Abstract

This in-depth study of Dickens's Household Words examines the ways in which the imaginative non-fictional writing appearing in that weekly periodical engages with Victorian commodity culture broadly defined. Referring to hundreds of Household Words articles (with a welcome emphasis on contributors other than Dickens, such as Henry Morley and George Sala), scores of secondary sources, and dozens of other Victorian periodicals, Waters locates her argument in relation to important work on Victorian material culture by critics like Elaine Freedgood, Regina Gagnier, Andrew Miller, and Thomas Richards in order to claim that ‘the shifting relationship between people and things’ is ‘a distinguishing feature of Household Words's engagement with a developing commodity culture’ (p. 156). Waters looks at Household Words articles in which things are given biographies and the lives of people are shaped by their made environment, claiming that the instabilities and ambiguities of attitude towards Victorian ‘commodity culture’ she finds in them is both a product of more general Victorian anxieties about commodification and of the ‘dialogic effect’ produced by the multiple minds and hands involved in the production of almost any periodical.

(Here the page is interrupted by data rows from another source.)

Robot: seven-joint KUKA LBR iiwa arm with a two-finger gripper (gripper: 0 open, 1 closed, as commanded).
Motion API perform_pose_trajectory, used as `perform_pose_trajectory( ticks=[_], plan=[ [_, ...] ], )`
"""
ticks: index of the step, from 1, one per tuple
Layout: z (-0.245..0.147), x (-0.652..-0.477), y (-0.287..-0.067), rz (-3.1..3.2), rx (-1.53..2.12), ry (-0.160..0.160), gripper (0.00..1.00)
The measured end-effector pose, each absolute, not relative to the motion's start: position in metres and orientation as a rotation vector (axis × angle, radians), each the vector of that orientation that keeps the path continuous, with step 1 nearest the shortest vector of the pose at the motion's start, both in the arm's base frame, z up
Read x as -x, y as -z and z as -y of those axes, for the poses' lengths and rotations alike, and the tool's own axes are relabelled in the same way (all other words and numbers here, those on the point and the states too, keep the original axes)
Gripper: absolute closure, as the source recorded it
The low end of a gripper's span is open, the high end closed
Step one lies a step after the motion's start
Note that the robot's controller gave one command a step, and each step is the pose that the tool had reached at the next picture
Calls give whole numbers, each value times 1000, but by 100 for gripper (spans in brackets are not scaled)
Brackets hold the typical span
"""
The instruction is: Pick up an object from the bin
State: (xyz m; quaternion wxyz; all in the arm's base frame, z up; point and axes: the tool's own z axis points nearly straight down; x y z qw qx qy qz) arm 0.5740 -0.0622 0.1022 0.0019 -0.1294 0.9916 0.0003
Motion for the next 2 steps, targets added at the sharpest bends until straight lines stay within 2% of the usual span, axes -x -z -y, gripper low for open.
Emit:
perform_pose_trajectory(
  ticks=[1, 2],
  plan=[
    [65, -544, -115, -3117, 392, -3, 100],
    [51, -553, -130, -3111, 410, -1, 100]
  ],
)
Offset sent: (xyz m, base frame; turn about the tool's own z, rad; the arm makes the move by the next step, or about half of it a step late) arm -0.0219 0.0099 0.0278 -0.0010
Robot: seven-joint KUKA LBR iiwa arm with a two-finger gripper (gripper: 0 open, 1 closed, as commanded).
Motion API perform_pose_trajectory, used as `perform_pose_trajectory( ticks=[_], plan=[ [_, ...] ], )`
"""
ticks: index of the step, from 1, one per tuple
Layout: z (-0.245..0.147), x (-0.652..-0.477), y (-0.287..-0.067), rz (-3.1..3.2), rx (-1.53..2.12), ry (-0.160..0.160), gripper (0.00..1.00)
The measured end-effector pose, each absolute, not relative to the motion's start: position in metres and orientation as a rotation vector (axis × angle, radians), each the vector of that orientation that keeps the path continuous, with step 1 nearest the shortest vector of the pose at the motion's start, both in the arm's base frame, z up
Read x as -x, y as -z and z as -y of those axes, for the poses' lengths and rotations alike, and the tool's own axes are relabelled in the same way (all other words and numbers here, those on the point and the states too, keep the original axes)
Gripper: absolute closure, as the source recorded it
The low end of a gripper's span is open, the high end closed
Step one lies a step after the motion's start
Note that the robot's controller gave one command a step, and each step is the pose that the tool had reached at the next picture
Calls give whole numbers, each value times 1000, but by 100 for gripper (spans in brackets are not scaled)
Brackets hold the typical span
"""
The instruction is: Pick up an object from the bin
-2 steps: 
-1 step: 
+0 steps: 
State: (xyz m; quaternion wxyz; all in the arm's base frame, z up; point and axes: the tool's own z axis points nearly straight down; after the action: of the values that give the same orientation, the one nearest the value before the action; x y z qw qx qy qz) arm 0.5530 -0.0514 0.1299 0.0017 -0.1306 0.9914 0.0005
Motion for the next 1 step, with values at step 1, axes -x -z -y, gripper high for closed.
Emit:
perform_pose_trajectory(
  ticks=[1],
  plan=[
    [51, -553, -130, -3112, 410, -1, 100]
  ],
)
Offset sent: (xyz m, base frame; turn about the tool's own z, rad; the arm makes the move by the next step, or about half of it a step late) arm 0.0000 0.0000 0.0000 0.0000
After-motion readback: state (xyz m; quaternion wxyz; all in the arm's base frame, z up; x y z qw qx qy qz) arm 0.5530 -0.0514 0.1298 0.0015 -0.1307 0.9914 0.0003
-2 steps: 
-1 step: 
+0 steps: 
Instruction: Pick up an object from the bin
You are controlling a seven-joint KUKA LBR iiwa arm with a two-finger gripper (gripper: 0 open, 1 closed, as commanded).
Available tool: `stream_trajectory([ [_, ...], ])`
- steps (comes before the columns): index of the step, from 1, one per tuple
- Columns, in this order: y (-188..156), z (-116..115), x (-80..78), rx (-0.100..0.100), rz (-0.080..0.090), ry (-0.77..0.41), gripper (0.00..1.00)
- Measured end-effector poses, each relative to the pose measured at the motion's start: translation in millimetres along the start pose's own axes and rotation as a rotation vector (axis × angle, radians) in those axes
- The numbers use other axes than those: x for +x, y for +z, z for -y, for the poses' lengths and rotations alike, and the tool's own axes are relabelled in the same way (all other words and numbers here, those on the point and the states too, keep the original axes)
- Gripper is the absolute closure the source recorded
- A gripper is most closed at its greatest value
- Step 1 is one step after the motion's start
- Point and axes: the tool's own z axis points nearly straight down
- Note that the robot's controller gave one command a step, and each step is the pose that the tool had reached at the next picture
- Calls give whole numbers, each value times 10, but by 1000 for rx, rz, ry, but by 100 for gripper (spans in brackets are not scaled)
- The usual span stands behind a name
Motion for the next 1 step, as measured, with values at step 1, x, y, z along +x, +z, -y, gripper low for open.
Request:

The larger arguments on which the book relies, as Waters shows through her extensive citation of relevant criticism, have been made before; what is new and exciting here is the intensive focus on non-fictional writing in a single periodical rather than on the novel, as well as the important related claim that although Household Words's attitudes about and interests in commodities resonate with those of other Victorian periodicals and with Victorian culture more generally, nonetheless the distinctiveness of Household Words's style offers new insights about these topics.